BBVA scores lowest of the big four Spanish banks for corporate strategy. That rings truer now risks from Donald Trump’s election victory are added to an increasingly volatile political environment in Turkey, where BBVA owns 40% of Garanti. BBVA is Mexico’s biggest bank, and its US bank branches largely skirt the Mexican border, making Trump’s policy on trade and illegal immigrants a particular worry.
“Having 40% of earnings in one country is too large,” says Bernat discussing BBVA’s Mexican business just as the US went to vote.
But Bankia, like Santander and BBVA, also scores relatively poorly in the survey for quality of earnings. Almost two-thirds of Bankia’s business consists of Spanish variable-rate mortgages, where spreads have fallen below 2%. Its net profit fell 9% in the first nine months of 2016, largely due to a 17% fall in net interest income.
Bankia also has a particularly large bond exposure in its portfolio. Carlos Peixoto, bank analyst at BPI, fears the need to replace bonds as they mature with longer-duration and lower-yielding debt will leave Bankia exposed to future mark-to-market losses; either because base rates rise, or because of new pressure on government finances. He says bonds have increased relative to total assets sector-wide, perpetuating the risky sovereign-bank relationship.
Alvear counters Bankia is maintaining the same duration and risk of its bond portfolio. He adds that bond maturities in its asset-liability committee portfolio will fall from €7.5 billion in 2016 to €2.7 billion next year and €2 billion in 2018.
“Unless interest rates rise or there is a big increase in demand for loans, it will be very difficult for the sector to grow revenues in 2017,” says Alvear.
He says Bankia suffers the lowest average loan yield in the sector, and interest income will continue to decline in 2017 as it counts a full year of lower mortgage revenues.

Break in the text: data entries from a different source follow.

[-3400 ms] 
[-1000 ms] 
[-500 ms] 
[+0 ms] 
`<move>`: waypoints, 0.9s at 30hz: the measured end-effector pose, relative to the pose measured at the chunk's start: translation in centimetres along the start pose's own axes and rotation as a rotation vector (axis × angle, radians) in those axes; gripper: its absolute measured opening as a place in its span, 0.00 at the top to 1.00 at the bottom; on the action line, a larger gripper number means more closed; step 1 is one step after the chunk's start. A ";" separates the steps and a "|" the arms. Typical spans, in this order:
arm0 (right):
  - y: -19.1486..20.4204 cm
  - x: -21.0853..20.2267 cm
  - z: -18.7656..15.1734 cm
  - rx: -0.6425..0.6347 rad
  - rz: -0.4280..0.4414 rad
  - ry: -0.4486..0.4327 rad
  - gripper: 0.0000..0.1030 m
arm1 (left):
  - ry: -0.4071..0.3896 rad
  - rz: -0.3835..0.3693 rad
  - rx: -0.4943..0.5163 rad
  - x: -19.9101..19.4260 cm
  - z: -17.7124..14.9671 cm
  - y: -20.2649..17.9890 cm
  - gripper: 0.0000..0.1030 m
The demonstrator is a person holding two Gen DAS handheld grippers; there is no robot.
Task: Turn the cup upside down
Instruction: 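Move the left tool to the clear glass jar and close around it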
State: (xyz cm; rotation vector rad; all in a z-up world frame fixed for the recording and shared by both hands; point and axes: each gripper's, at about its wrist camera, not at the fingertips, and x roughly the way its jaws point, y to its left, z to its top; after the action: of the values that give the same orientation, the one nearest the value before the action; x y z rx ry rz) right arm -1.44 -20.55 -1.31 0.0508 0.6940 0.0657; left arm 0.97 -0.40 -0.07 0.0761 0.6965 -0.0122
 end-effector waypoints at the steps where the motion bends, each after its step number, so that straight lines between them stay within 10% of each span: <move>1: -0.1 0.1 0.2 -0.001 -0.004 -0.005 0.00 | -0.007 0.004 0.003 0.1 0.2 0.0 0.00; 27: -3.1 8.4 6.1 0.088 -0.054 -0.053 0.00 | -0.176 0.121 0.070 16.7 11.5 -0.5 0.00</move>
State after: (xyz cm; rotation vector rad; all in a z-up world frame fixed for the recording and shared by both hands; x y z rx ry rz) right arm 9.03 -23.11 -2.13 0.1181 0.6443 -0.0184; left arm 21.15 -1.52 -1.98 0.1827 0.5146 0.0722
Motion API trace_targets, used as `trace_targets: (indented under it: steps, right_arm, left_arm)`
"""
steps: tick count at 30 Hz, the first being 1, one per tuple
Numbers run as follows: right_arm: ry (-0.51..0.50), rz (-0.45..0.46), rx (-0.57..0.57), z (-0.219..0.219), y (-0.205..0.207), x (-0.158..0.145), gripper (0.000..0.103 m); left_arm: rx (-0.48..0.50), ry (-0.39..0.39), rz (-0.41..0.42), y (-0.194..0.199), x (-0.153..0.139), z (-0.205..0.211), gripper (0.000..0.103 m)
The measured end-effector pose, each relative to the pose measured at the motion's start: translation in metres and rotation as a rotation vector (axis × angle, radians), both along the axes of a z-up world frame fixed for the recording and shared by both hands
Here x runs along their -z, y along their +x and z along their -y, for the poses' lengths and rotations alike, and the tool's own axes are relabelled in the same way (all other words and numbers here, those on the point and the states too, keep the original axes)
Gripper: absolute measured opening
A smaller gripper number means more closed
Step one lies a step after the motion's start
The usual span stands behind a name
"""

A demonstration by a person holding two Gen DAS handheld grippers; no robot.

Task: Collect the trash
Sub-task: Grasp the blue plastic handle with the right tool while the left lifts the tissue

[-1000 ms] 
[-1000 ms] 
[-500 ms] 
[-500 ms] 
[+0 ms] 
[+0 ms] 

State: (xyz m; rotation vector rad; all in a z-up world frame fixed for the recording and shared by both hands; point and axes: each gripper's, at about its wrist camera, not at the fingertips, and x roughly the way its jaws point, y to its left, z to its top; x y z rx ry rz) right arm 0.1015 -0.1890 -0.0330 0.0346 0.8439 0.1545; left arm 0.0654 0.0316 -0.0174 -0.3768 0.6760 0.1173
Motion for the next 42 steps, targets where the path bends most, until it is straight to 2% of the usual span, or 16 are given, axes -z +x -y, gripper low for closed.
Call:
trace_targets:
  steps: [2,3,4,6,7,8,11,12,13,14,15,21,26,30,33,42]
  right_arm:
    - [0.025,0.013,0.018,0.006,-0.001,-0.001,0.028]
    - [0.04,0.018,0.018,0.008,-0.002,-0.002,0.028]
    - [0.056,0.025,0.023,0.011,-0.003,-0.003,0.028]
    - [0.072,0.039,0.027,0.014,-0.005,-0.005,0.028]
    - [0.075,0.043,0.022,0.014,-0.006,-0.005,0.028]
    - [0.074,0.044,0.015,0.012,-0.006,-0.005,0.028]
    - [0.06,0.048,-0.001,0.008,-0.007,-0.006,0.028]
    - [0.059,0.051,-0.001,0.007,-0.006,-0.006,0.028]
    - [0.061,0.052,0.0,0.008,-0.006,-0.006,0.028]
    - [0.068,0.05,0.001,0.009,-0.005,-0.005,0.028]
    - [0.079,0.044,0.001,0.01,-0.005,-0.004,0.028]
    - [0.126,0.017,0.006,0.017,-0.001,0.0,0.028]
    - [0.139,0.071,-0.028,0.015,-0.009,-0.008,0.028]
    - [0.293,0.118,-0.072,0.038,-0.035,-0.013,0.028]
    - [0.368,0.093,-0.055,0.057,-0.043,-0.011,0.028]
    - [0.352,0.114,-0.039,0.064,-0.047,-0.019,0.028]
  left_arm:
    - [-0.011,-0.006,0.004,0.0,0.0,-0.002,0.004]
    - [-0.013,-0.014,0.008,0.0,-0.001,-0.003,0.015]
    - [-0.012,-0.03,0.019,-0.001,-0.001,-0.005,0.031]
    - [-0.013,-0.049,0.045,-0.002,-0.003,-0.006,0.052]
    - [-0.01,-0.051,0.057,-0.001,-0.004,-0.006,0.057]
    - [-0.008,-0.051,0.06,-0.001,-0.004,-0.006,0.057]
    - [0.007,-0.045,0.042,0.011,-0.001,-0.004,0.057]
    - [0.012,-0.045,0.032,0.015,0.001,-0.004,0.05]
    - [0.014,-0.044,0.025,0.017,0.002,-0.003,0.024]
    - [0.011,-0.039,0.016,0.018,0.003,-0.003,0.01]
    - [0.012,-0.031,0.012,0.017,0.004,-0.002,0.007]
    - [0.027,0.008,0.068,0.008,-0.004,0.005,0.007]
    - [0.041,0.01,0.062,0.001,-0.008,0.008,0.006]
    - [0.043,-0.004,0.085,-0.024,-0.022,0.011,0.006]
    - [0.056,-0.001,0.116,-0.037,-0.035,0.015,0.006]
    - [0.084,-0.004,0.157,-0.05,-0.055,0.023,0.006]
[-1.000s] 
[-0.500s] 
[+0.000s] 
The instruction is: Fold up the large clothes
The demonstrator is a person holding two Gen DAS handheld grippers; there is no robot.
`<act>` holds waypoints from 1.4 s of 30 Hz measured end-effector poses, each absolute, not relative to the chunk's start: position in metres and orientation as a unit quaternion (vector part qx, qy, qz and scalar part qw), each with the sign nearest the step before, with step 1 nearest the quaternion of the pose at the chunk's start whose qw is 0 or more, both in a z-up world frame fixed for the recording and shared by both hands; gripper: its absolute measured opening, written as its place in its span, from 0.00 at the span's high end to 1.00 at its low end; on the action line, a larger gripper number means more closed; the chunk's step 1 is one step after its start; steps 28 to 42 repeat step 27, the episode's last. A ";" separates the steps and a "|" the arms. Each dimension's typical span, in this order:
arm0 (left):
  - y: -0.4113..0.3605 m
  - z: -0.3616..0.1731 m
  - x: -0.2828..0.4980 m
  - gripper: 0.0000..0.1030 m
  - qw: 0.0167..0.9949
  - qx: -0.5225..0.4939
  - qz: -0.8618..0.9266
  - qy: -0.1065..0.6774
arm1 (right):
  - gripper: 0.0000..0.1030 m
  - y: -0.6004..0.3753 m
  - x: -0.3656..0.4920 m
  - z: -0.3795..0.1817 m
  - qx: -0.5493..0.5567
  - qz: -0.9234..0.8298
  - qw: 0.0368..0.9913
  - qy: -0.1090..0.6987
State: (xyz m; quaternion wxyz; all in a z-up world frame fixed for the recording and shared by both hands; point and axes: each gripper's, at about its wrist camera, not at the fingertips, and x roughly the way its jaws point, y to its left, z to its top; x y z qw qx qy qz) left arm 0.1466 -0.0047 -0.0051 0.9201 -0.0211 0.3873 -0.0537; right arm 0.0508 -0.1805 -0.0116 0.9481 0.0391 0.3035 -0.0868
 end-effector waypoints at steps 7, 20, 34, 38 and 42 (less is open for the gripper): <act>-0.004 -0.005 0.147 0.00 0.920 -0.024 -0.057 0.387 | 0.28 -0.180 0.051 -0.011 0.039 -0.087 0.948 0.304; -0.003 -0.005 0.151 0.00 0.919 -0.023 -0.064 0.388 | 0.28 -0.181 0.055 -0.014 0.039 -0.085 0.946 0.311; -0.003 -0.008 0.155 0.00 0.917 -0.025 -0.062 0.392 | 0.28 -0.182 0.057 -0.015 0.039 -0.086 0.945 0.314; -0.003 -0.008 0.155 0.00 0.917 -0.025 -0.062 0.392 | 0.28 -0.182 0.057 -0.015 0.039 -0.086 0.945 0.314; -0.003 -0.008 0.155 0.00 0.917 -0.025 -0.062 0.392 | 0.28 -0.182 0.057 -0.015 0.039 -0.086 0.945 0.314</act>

“Bankia is particularly sensitive to interest rates,” he says. “Our revenues are suffering more than those of our peers due to our high exposure to mortgages, but if and when rates go up, we will be one of the most advantaged.”
As mortgages redeem, Alvear says higher-yielding consumer finance and SME loans can grow from a lower base as a proportion of Bankia’s business. Santander, by contrast, already gains a double-digit proportion of Spanish earnings from SMEs, although it is also focusing on growing that business and consumer loans.